Snap shares dropped by almost 8 percent after she posted her tweet.

She wasn’t alone in her criticism. About 1.2 million users signed an online petition asking the company to remove the new update.

“Snap’s done a really good job of constantly changing the product,” said Billy Gallagher, author of “How to Turn Down A Billion Dollars: The Snapchat Story.”

“Even though users are complaining a ton about this…they’re probably going to change it in six months,” he said at a book reading at Pages last Thursday night.

Gallagher first interviewed Snap’s founder and CEO Evan Spiegel while both were undergraduates at Stanford and continued to follow the social media start-up until it went public.

The author said he was attracted to the narrative because “it had this ‘Social Network’-esque drama where they kick the co-founder out.”

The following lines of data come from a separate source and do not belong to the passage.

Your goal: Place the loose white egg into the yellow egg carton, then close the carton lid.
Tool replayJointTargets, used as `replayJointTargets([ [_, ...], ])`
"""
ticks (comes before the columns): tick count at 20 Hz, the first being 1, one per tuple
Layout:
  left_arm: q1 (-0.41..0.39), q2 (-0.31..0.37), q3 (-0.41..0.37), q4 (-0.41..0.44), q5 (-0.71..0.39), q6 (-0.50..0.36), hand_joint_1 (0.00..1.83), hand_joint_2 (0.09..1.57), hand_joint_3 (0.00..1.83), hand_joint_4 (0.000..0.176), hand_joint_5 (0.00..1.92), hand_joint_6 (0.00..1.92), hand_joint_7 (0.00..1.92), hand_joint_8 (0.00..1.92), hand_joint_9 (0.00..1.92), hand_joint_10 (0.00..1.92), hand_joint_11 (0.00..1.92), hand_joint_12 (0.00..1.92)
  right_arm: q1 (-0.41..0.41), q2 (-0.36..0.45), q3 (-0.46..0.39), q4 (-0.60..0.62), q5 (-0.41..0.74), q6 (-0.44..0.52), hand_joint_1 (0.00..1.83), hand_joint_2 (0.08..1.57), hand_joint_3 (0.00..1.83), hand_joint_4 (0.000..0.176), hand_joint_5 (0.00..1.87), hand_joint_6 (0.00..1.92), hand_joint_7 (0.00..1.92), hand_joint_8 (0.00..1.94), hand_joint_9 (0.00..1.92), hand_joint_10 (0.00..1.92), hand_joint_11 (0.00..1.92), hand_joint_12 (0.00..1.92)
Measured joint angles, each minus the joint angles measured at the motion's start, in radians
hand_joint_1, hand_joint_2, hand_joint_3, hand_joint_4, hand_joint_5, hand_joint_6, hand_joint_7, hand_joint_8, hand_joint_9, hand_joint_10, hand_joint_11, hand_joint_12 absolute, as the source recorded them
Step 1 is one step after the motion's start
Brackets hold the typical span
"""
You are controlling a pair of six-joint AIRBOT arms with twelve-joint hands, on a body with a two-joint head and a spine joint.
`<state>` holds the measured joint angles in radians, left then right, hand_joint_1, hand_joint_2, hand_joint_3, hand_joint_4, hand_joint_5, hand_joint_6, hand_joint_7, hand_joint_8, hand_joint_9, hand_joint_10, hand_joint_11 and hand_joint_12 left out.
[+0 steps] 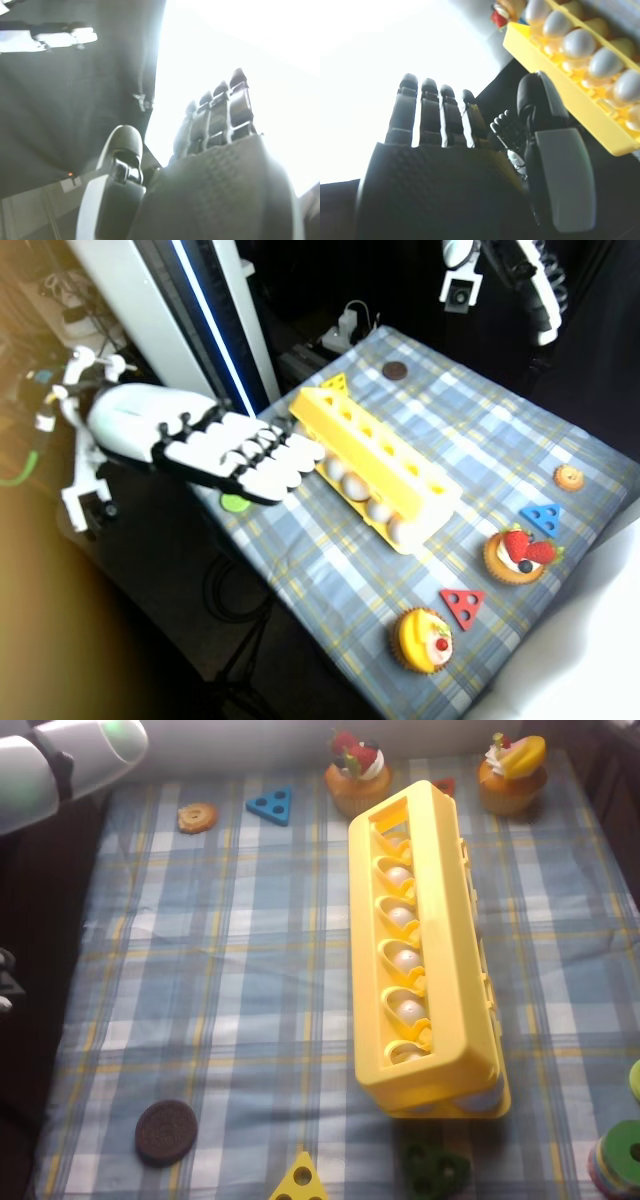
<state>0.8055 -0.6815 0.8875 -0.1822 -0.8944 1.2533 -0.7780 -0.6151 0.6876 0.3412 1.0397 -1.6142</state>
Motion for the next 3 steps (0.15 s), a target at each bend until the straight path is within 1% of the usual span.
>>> replayJointTargets([
  [1, -0.006, 0.000, -0.004, -0.018, -0.002, 0.059, 0.14, 1.39, 0.00, 0.046, 0.00, 0.00, 0.00, 0.00, 0.00, 0.00, 0.00, 0.00, 0.000, 0.000, 0.000, 0.003, 0.011, 0.000, 0.54, 1.25, 0.00, 0.090, 0.00, 0.00, 0.00, 0.00, 0.00, 0.00, 0.00, 0.00],
  [2, -0.016, 0.000, -0.005, -0.024, 0.011, 0.105, 0.10, 1.39, 0.00, 0.068, 0.00, 0.00, 0.00, 0.00, 0.00, 0.00, 0.00, 0.00, 0.000, 0.001, 0.000, 0.003, 0.013, -0.001, 0.56, 1.24, 0.00, 0.081, 0.00, 0.00, 0.00, 0.00, 0.00, 0.00, 0.00, 0.00],
  [3, -0.038, -0.002, -0.010, -0.044, 0.033, 0.161, 0.02, 1.39, 0.00, 0.078, 0.00, 0.00, 0.00, 0.00, 0.00, 0.00, 0.00, 0.00, 0.000, 0.001, 0.000, 0.005, 0.015, 0.000, 0.55, 1.23, 0.00, 0.070, 0.00, 0.00, 0.00, 0.00, 0.00, 0.00, 0.00, 0.00],
])
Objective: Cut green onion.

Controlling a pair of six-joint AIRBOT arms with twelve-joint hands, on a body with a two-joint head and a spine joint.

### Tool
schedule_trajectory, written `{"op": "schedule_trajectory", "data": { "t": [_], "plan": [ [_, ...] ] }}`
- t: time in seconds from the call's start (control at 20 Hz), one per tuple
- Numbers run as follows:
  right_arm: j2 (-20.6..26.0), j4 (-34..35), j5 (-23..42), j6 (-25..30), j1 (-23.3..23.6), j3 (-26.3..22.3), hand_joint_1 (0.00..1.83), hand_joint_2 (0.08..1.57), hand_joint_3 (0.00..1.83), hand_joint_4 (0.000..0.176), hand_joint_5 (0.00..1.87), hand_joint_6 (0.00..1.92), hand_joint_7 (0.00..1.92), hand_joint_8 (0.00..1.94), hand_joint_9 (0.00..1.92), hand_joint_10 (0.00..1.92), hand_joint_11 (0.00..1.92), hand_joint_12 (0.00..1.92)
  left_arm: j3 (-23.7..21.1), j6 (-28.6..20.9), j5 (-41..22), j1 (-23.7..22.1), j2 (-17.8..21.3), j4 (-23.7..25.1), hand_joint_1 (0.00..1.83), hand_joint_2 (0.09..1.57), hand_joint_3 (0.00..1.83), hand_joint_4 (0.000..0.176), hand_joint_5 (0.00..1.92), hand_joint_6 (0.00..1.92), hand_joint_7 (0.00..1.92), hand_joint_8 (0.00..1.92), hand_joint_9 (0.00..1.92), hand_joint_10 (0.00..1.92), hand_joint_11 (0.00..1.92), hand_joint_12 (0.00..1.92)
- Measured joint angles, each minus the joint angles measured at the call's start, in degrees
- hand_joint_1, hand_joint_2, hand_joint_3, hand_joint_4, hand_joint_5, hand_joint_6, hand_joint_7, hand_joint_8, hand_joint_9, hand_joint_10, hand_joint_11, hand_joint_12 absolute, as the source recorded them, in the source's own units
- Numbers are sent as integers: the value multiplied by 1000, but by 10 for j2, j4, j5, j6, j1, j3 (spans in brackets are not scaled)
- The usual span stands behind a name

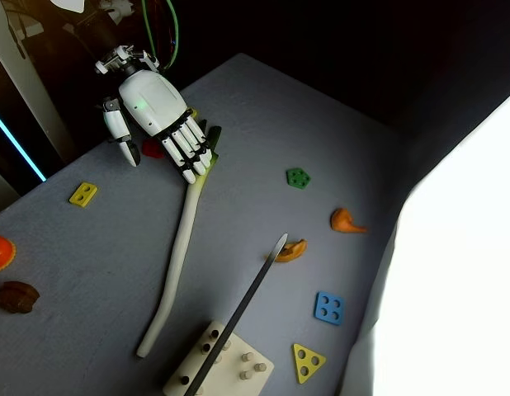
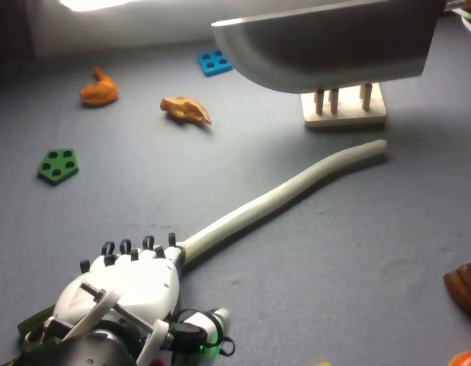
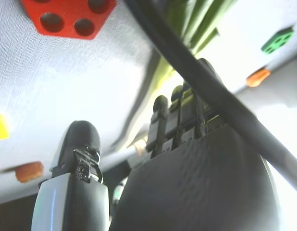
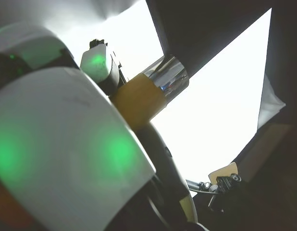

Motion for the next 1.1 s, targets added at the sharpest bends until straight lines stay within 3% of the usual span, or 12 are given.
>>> {"op": "schedule_trajectory", "data": {
  "t": [0.1,0.25,0.3,0.35,0.5,0.55,0.65,0.75,0.9,1.05,1.1],
  "plan": [
    [3,0,5,0,8,0,1587,847,655,176,1201,1858,1513,1941,1600,1921,1617,1921,0,0,0,0,0,0,241,1344,2,38,120,6,109,0,60,1,0,132],
    [12,2,8,0,18,-6,1581,859,652,176,1198,1890,1503,1941,1584,1921,1603,1921,0,0,2,0,-3,0,300,1342,0,26,115,2,120,3,80,8,0,140],
    [19,2,8,0,21,-14,1586,863,657,176,1184,1914,1516,1941,1595,1921,1611,1921,0,0,1,0,-4,0,310,1338,0,26,94,4,117,1,80,5,0,70],
    [28,2,9,0,25,-30,1587,855,660,176,1309,1921,1554,1941,1634,1921,1666,1921,0,0,1,0,-7,-2,316,1331,0,25,102,5,102,0,65,1,0,72],
    [56,-12,21,-14,42,-78,1587,831,698,176,1317,1921,1576,1941,1655,1921,1691,1921,-1,0,0,1,-7,-3,243,1327,0,26,89,0,62,0,11,0,0,112],
    [66,-9,27,-33,48,-99,1580,825,714,176,1365,1921,1568,1941,1639,1921,1667,1921,-2,0,2,4,-7,-3,108,1364,12,0,34,0,25,3,0,0,0,4],
    [81,29,34,-86,49,-141,1589,820,712,176,1371,1921,1561,1941,1635,1921,1666,1921,-3,0,2,7,-7,-12,95,1371,14,0,35,2,31,6,0,0,0,0],
    [102,95,39,-204,49,-212,1608,838,659,176,1254,1911,1562,1941,1636,1921,1671,1921,-6,0,1,10,-7,-12,0,1393,18,0,0,0,0,0,0,0,0,0],
    [127,145,42,-240,47,-276,1613,816,659,176,1327,1921,1588,1941,1642,1921,1668,1921,-6,0,2,11,-7,-14,0,1403,19,0,14,6,0,0,0,0,0,0],
    [152,234,63,-314,47,-350,1576,835,664,176,1220,1800,1563,1941,1620,1921,1646,1921,-6,0,2,11,-7,-16,18,1421,11,0,13,5,3,1,0,0,0,0],
    [165,257,75,-353,47,-384,1573,838,666,176,1256,1897,1557,1941,1621,1921,1657,1921,-6,0,2,13,-7,-17,3,1416,8,0,11,6,4,1,0,0,0,0]
  ]
}}
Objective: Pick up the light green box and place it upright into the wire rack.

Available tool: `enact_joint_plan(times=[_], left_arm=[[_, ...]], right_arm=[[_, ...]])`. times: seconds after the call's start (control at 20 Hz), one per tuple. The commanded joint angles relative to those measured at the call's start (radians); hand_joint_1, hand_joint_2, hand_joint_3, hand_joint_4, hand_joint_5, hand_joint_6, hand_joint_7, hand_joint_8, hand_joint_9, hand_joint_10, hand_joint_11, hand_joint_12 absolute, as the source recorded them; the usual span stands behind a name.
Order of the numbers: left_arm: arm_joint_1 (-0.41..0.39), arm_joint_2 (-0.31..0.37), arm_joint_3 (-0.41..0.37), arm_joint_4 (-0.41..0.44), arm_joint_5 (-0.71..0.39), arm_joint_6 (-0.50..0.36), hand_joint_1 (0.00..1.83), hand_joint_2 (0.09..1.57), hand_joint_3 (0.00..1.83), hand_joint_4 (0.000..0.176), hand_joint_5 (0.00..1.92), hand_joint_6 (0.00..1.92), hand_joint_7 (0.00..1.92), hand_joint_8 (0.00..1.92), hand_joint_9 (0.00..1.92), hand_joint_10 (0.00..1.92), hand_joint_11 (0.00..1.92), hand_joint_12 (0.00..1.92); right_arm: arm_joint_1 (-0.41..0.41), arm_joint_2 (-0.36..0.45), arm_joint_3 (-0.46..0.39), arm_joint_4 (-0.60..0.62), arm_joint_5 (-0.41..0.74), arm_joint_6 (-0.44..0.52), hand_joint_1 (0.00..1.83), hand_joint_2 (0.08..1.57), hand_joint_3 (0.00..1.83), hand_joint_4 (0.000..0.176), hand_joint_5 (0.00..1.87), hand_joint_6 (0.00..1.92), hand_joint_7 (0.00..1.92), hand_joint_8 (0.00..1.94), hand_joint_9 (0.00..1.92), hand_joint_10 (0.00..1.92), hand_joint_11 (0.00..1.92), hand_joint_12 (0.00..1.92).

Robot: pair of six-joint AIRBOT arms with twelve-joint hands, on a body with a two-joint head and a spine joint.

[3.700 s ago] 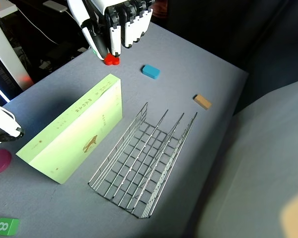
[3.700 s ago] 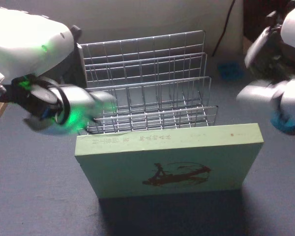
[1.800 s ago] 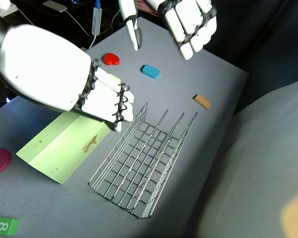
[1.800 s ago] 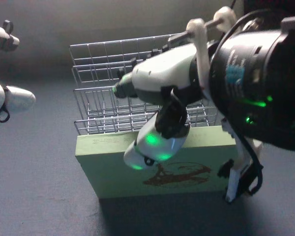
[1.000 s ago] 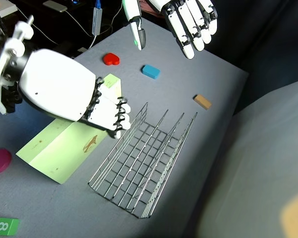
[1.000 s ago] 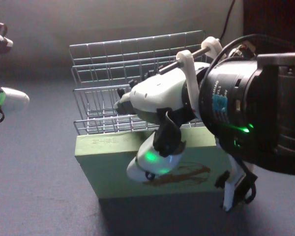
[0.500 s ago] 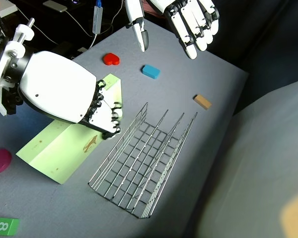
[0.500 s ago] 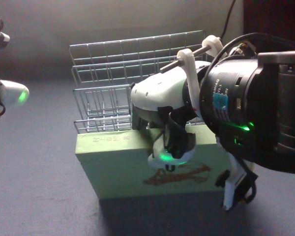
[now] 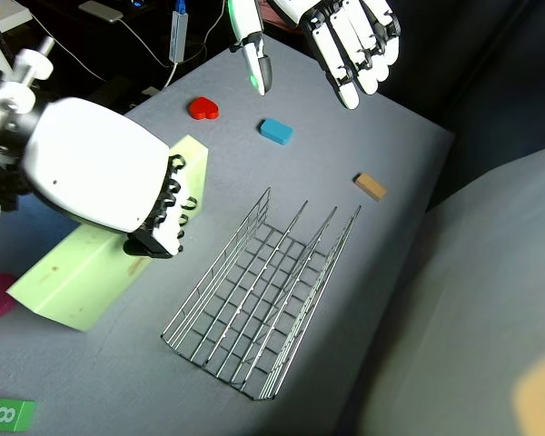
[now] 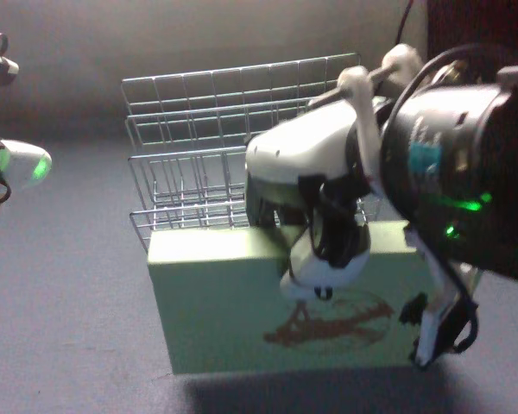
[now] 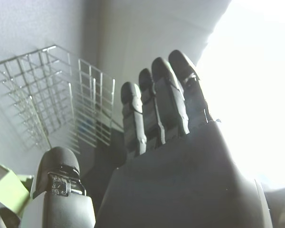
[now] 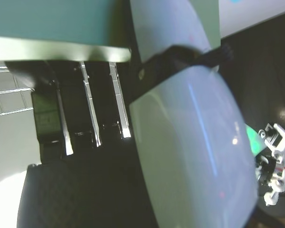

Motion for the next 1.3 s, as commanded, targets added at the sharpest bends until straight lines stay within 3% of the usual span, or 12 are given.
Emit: enact_joint_plan(times=[0.0, 0.3, 0.45, 0.75, 1.25], left_arm=[[-0.009, 0.001, 0.0, 0.068, -0.025, 0.002, 0.09, 1.17, 0.0, 0.015, 0.36, 0.0, 0.33, 0.0, 0.31, 0.0, 0.0, 0.75], [0.001, 0.002, 0.005, 0.068, -0.024, 0.003, 0.09, 1.17, 0.0, 0.012, 0.37, 0.01, 0.33, 0.0, 0.3, 0.0, 0.0, 0.74], [0.004, 0.003, 0.01, 0.068, -0.026, 0.003, 0.1, 1.18, 0.0, 0.009, 0.37, 0.0, 0.33, 0.0, 0.3, 0.0, 0.0, 0.74], [0.004, 0.003, 0.01, 0.068, -0.016, 0.003, 0.11, 1.19, 0.01, 0.006, 0.39, 0.01, 0.34, 0.0, 0.29, 0.0, 0.0, 0.74], [0.005, 0.003, 0.004, 0.06, -0.003, 0.003, 0.14, 1.18, 0.0, 0.006, 0.4, 0.0, 0.35, 0.0, 0.3, 0.0, 0.0, 0.78]], right_arm=[[0.024, 0.006, -0.006, -0.06, 0.066, -0.003, 1.25, 1.14, 0.0, 0.0, 0.91, 0.91, 0.99, 1.2, 0.76, 1.34, 0.65, 1.64], [0.163, 0.052, -0.029, -0.062, 0.083, -0.094, 1.24, 1.14, 0.0, 0.0, 0.91, 0.94, 0.97, 1.23, 0.76, 1.32, 0.66, 1.62], [0.21, 0.057, -0.028, -0.099, 0.088, -0.095, 1.24, 1.15, 0.0, 0.0, 0.88, 0.96, 0.95, 1.29, 0.75, 1.35, 0.67, 1.61], [0.287, 0.015, 0.032, -0.118, 0.102, -0.112, 1.22, 1.17, 0.0, 0.0, 0.83, 1.07, 0.93, 1.27, 0.74, 1.29, 0.66, 1.58], [0.216, -0.069, 0.142, -0.204, 0.173, -0.083, 1.22, 1.16, 0.0, 0.0, 0.87, 1.02, 0.95, 1.24, 0.75, 1.22, 0.66, 1.55]])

Spiegel, described as a “flashy, big personality guy,”  first raised venture capital in 2012 while still a senior at Stanford.

“Evan’s pitch to early investors was that if Instagram is the 1 percent of the pettiest photographs you can have, then Snapchat wants to be the other 99 percent,” the author said. “It’s communicating through photos.”

The idea caught on and other Silicon Valley social media companies took notice. Spiegel and his partner Bobby Murphy walked away from a $3 billion offer from Facebook, which may have seemed foolish, but turned out to be the right decision. The publicly traded company now has a market capitalization of $34 billion, on par with Marriott and Target.

Spiegel not only rejected buyout offers from the Silicon Valley, he also rejected the group-think mentality of the tech mecca and deliberately moved the company to Southern California, Gallagher said. (Spiegel grew up in Pacific Palisades).

He started out with 10 employees and had a tough time recruiting executives from the Silicon Valley into an area now known as Silicon Beach.  

In the beginning, they were wondering whether they were going to turn Snapchat into “an actual company” or “end up being 20 kids down here in LA trying to fight against Facebook,” Gallagher said.

The rivalry between Spiegel and Facebook founder Mark Zuckerberg continues, with Facebook copying some of Snapchat’s features.

Gallagher is convinced the company will continue to grow and innovate, even if older generations don’t quite get it.

“Older people who arrived to Facebook in its more constant state

don’t understand the appeal of Snapchat,” Gallagher wrote in the

prologue of his book.

“Indeed, it was easier for me to write this book than teach my mom

how to use Snapchat.”

(How To Turn Down A Billion Dollars: The Snapchat Story, St. Martin’s Press)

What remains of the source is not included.